Tutorials

Backpressure Handling in CAPTCHA Solving Queues

When your scraper finds CAPTCHAs faster than CaptchaAI can solve them, an unbounded queue grows until memory runs out. Backpressure is the mechanism that slows down producers when consumers can't keep up.

The Backpressure Problem

Without backpressure:
[Scraper] → 100 tasks/sec → [Queue: ∞] → [Solver: 10/sec] → Memory exhaustion

With backpressure:
[Scraper] → 100 tasks/sec → [Queue: max 50] → [Solver: 10/sec]
                 ↑                                      ↓
                 └──── "slow down" signal ──────────────┘

If your scraper produces tasks at 100/sec but CaptchaAI solves at 10/sec, the queue grows by 90 tasks every second. In 11 seconds, you have 1,000 pending tasks.

Pattern 1: Bounded Queue with Blocking

The simplest approach — a queue with a maximum size. Producers block when the queue is full.

Python

import os
import time
import queue
import threading
import requests

API_KEY = os.environ["CAPTCHAAI_API_KEY"]

# Bounded queue — blocks when full
task_queue = queue.Queue(maxsize=50)
results = {}


def producer(tasks):
    """Scraper adds tasks.

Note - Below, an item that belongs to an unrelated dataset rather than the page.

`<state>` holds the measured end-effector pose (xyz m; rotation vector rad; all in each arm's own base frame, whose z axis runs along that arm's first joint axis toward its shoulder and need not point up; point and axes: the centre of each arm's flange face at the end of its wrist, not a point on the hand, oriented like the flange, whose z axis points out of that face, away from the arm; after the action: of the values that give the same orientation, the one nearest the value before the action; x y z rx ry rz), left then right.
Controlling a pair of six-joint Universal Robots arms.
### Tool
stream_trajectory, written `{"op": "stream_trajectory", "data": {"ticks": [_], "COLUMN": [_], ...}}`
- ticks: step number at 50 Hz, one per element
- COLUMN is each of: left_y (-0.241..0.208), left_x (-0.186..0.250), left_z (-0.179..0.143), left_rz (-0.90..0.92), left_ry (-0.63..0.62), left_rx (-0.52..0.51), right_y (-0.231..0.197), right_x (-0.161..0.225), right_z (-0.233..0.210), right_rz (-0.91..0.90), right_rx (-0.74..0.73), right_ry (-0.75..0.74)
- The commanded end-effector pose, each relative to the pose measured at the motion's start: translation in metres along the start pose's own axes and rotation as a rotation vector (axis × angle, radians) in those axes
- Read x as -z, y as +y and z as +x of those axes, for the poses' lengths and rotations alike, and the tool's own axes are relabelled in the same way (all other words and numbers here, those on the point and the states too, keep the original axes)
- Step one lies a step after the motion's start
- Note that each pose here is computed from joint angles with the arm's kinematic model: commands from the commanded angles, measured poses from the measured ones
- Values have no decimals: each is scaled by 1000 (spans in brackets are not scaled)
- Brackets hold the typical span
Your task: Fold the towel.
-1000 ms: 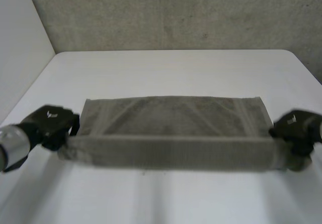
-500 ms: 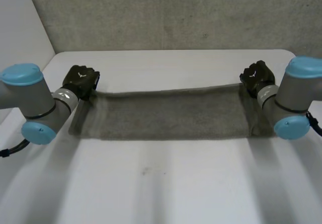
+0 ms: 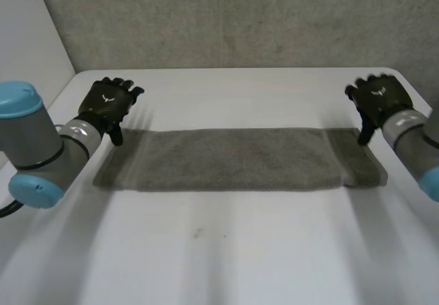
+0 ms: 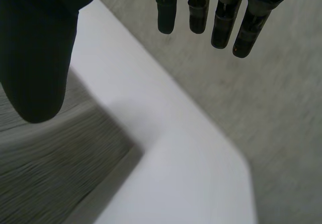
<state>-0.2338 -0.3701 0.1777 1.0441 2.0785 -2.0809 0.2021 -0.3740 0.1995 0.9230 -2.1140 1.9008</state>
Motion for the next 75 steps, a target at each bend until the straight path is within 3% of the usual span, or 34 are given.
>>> {"op": "stream_trajectory", "data": {"ticks": [1, 7, 21, 24, 33, 37, 46, 49, 50, 53, 54, 56, 57, 59, 67, 73, 75], "left_y": [-2, 0, 0, -1, -16, -19, -29, -33, -33, -35, -35, -35, -35, -34, -31, -34, -36], "left_x": [20, 22, 27, 28, 46, 51, 56, 59, 59, 64, 64, 65, 65, 65, 64, 62, 61], "left_z": [5, 7, 9, 9, 5, 4, 0, -4, -4, -5, -5, -4, -4, -4, -2, 0, 2], "left_rz": [-23, -32, -39, -40, -16, -13, 12, 21, 21, 25, 25, 23, 23, 20, 14, 29, 36], "left_ry": [19, 24, 30, 30, 22, 17, 2, -10, -10, -12, -12, -11, -11, -9, -5, 2, 7], "left_rx": [11, 12, 16, 16, 10, 12, 92, 153, 154, 182, 182, 183, 183, 184, 187, 184, 187], "right_y": [48, 79, 104, 105, 98, 91, -20, -70, -70, -94, -94, -100, -100, -93, -61, -56, -67], "right_x": [21, 14, -1, 0, 15, 17, 21, 36, 36, 56, 56, 72, 72, 79, 94, 93, 89], "right_z": [-1, -4, 14, 27, 118, 124, 48, -22, -22, -111, -112, -167, -167, -208, -279, -286, -271], "right_rz": [-242, -290, -296, -301, -304, -295, 44, 231, 232, 351, 351, 393, 393, 389, 335, 314, 302], "right_rx": [-158, -166, -103, -86, 36, 99, -5, -96, -96, -95, -95, -83, -83, -74, -56, -49, -57], "right_ry": [-83, -81, -29, 3, 219, 228, 94, -65, -66, -301, -301, -449, -450, -551, -698, -700, -634]}}
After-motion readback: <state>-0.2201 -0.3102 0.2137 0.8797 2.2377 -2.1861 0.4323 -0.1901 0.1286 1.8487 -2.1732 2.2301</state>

Blocks when queue is full."""
    for task in tasks:
        # This blocks if queue has 50 pending items
        task_queue.put(task)
        print(f"Queued: {task['id']} (queue size: {task_queue.qsize()})")


def worker():
    """Consumer — solves CAPTCHAs from the queue."""
    while True:
        task = task_queue.get()
        if task is None:
            break

        try:
            resp = requests.post("https://ocr.captchaai.com/in.php", data={
                "key": API_KEY,
                "method": "userrecaptcha",
                "googlekey": task["sitekey"],
                "pageurl": task["pageurl"],
                "json": 1
            })
            data = resp.json()

            if data.get("status") == 1:
                captcha_id = data["request"]
                solution = poll_result(captcha_id)
                results[task["id"]] = solution
        except Exception as e:
            results[task["id"]] = f"ERROR: {e}"
        finally:
            task_queue.task_done()


def poll_result(captcha_id):
    for _ in range(60):
        time.sleep(5)
        result = requests.get("https://ocr.captchaai.com/res.php", params={
            "key": API_KEY, "action": "get", "id": captcha_id, "json": 1
        }).json()
        if result.get("status") == 1:
            return result["request"]
        if result.get("request") != "CAPCHA_NOT_READY":
            return f"ERROR: {result.get('request')}"
    return "ERROR: TIMEOUT"


# Start 5 worker threads
workers = []
for _ in range(5):
    t = threading.Thread(target=worker, daemon=True)
    t.start()
    workers.append(t)

# Producer populates queue — naturally slows when queue is full
tasks = [
    {"id": f"t_{i}", "sitekey": "6Le-wvkSAAAAAPBMRTvw0Q4Muexq9bi0DJwx_mJ-",
     "pageurl": f"https://example.com/{i}"}
    for i in range(200)
]

producer(tasks)
task_queue.join()  # Wait for all tasks to complete

JavaScript

class BoundedQueue {
  constructor(maxSize) {
    this.maxSize = maxSize;
    this.queue = [];
    this.waiters = [];
    this.consumers = [];
  }

  async put(item) {
    while (this.queue.length >= this.maxSize) {
      // Wait until space is available
      await new Promise((resolve) => this.waiters.push(resolve));
    }
    this.queue.push(item);

    // Wake up a waiting consumer
    if (this.consumers.length > 0) {
      this.consumers.shift()();
    }
  }

  async get() {
    while (this.queue.length === 0) {
      await new Promise((resolve) => this.consumers.push(resolve));
    }
    const item = this.queue.shift();

    // Wake up a waiting producer
    if (this.waiters.length > 0) {
      this.waiters.shift()();
    }
    return item;
  }

  get size() {
    return this.queue.length;
  }
}

const taskQueue = new BoundedQueue(50);

Pattern 2: Load Shedding

When the queue is full, drop low-priority tasks instead of blocking.

Python

class LoadSheddingQueue:
    def __init__(self, maxsize, drop_callback=None):
        self.queue = queue.Queue(maxsize=maxsize)
        self.dropped = 0
        self.drop_callback = drop_callback

    def put(self, task, priority="normal"):
        try:
            self.queue.put_nowait(task)
        except queue.Full:
            if priority == "high":
                # Drop oldest normal-priority task to make room
                try:
                    dropped = self.queue.get_nowait()
                    self.queue.put_nowait(task)
                    self.dropped += 1
                    if self.drop_callback:
                        self.drop_callback(dropped)
                except queue.Empty:
                    pass
            else:
                # Drop this task
                self.dropped += 1
                if self.drop_callback:
                    self.drop_callback(task)

    def get(self):
        return self.queue.get()

    @property
    def stats(self):
        return {
            "queued": self.queue.qsize(),
            "dropped": self.dropped
        }


def on_drop(task):
    print(f"DROPPED: {task['id']} (queue full)")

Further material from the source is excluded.